In a round about way I'm merely pointing out that you're not looking at this from an objective POV.

You have your mind set on the idea that steaming for whatever reason is a better deal for you and your willing to twist what ever logic is involved your way to enforce that ideology.

You can't watch tv without a tv so you have to factor a tv into the price of watching tv. You can't drive a car without tires so you have to factor in the price of tires when you drive a car. Not only is that fact, but it's also logic. I don't stream at my cabin because all I have up there is dial up and the cost to get some kind of reasonable connection for streaming there would be too high In other words I am factoring in the cost of the connection for streaming there (as should be) and the cost is simply too high.
Whether you wish to admit it or not, your connection (and all the hardware required for that connection) must be in some way factored in as part of the overall streaming price because you can't have streaming without it. Someone thinking objectively (as opposed to trying to win something here) would agree with this.
Yes, I admit it! Stuff costs money.

I'd like to re-frame your analogy. What you are saying is not the same as factoring the price of a TV into watching TV. It's actually like saying that the cost of watching TV has to factor in your entire electric bill, instead of the fraction of overall electric usage that operating the TV consumes.

The thing is, I don't calculate exactly what percentage of my monthly computing and Internet budget goes to Netflix, based on the amount of time and data I use watching that service. That's because it really is chump change... I'm willing to take a guess though: Between $1 and $2 per month, beyond the actual price of Netflix. That's because I almost never, ever actually use Netflix to watch something. It's a tiny fragment of my total Internet use.
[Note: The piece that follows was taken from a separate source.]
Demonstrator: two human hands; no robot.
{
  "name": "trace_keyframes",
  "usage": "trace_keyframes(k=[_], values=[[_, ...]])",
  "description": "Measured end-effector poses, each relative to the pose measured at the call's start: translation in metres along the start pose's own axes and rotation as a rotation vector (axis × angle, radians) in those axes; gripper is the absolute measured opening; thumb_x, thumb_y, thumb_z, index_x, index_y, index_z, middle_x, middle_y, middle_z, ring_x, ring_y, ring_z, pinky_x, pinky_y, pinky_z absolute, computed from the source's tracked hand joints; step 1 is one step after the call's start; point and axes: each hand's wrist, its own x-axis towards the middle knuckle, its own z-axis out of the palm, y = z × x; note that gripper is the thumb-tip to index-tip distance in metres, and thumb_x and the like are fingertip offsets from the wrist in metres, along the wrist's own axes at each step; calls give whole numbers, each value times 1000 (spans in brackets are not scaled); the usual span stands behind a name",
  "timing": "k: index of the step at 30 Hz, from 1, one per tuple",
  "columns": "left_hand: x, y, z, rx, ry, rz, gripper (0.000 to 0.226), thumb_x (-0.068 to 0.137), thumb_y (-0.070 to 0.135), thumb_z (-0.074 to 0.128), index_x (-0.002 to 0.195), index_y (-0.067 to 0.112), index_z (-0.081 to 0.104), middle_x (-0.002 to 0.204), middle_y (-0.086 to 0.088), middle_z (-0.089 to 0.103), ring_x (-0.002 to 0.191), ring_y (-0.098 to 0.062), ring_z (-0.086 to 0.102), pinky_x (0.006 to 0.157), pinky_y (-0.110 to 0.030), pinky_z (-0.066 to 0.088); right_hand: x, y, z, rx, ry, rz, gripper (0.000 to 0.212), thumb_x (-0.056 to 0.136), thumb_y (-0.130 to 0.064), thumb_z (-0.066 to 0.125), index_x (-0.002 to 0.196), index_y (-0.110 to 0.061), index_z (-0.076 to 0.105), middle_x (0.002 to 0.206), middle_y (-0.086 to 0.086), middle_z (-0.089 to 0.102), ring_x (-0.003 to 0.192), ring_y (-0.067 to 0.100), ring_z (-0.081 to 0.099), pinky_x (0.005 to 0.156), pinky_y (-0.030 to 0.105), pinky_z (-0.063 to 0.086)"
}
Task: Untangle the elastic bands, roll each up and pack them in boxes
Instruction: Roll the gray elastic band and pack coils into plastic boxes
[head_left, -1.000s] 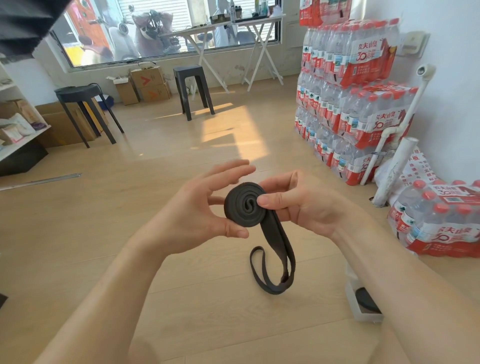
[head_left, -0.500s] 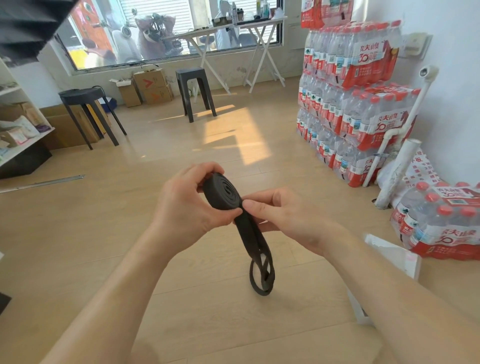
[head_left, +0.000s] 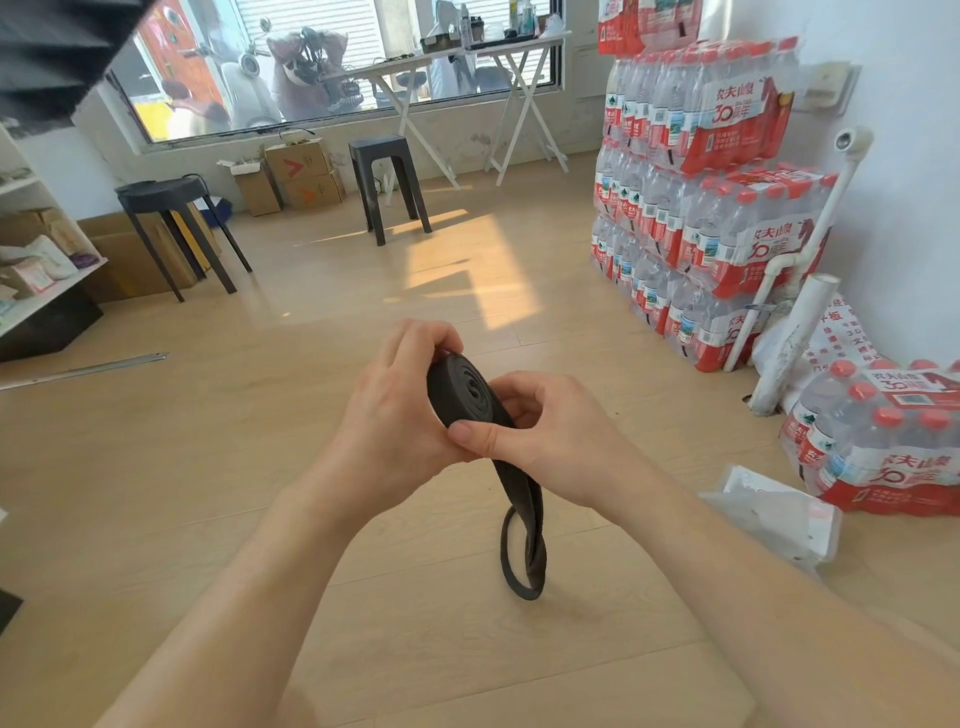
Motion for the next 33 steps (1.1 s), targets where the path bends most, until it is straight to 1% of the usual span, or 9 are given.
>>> trace_keyframes(k=[2, 6, 9, 13, 18, 23, 27, 31, 33], values=[[1, 2, -1, -51, -51, -2, 71, 47, 32, 82, 106, 28, 42, 104, 18, 43, 98, 2, 43, 77, -8, 38, -1, -1, -3, 47, -39, 4, 24, 78, -30, 79, 96, -16, 72, 79, 0, 75, 74, 9, 71, 76, 30, 58], [-1, -1, -11, -260, -188, -76, 71, 57, 16, 87, 112, 31, 46, 112, 16, 48, 112, 2, 47, 99, -20, 43, 1, 2, -15, 4, -48, -21, 29, 78, -27, 79, 104, -18, 72, 89, -1, 75, 85, 13, 71, 85, 37, 57], [-3, -2, -17, -560, -223, -153, 60, 62, 30, 85, 112, 26, 53, 113, 5, 60, 114, -8, 56, 95, -25, 48, 1, 1, -20, -56, -62, -80, 30, 78, -22, 80, 106, -17, 71, 90, -1, 75, 85, 15, 70, 83, 40, 57], [-4, 1, -13, -583, -279, -192, 63, 66, 18, 77, 122, 25, 48, 117, 4, 65, 106, -13, 64, 90, -30, 52, 2, -1, -17, -160, -62, -172, 37, 76, -23, 81, 110, -17, 68, 94, 0, 73, 88, 15, 69, 83, 41, 53], [-4, 2, -13, -468, -155, -171, 69, 56, -3, 84, 113, 28, 61, 107, 6, 69, 103, -3, 64, 95, -22, 49, 2, -3, -17, -79, -51, -127, 50, 68, -14, 86, 113, -20, 64, 94, -5, 75, 85, 6, 70, 81, 27, 56], [-5, 5, -13, -524, -29, -180, 65, 45, 16, 85, 106, 28, 65, 103, 5, 71, 103, -9, 66, 93, -25, 51, 4, -1, -14, -67, -72, -43, 44, 75, -11, 80, 109, -27, 58, 89, 0, 74, 81, 12, 71, 83, 40, 58], [-4, 7, -13, -570, 2, -206, 65, 43, 17, 84, 106, 24, 66, 103, 3, 72, 101, -12, 67, 94, -29, 51, 4, -1, -10, -130, -59, -29, 32, 82, -9, 66, 107, -28, 60, 85, 0, 73, 83, 12, 70, 84, 39, 56], [-3, 8, -12, -577, 33, -213, 64, 45, 17, 84, 106, 22, 66, 101, 1, 72, 98, -13, 68, 93, -29, 52, 3, -2, -6, -280, 11, -109, 35, 84, -7, 53, 113, -26, 59, 76, -12, 63, 68, 1, 62, 63, 15, 45], [-3, 8, -12, -578, 45, -216, 64, 45, 18, 85, 106, 22, 66, 100, 0, 72, 98, -13, 68, 93, -30, 52, 4, 0, -6, -365, 42, -201, 38, 85, -6, 51, 117, -24, 58, 77, -14, 60, 67, 0, 55, 60, 13, 39]])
My point, which stands as fact, is that the cost of Netflix does not equal the cost of Netflix plus the cost of Internet service. It's only the cost of Netflix plus some percentage of the cost of Internet service, which varies according to individual use. And (going back to the point that started this derailment), if you watch a ton of Netflix then the per-hour cost of Netflix goes down but the overall percentage of the monthly Internet cost used to watch Netflix will be high. If you watch very little Netflix, then the percentage of the monthly Internet bill that Netflix takes up is very small.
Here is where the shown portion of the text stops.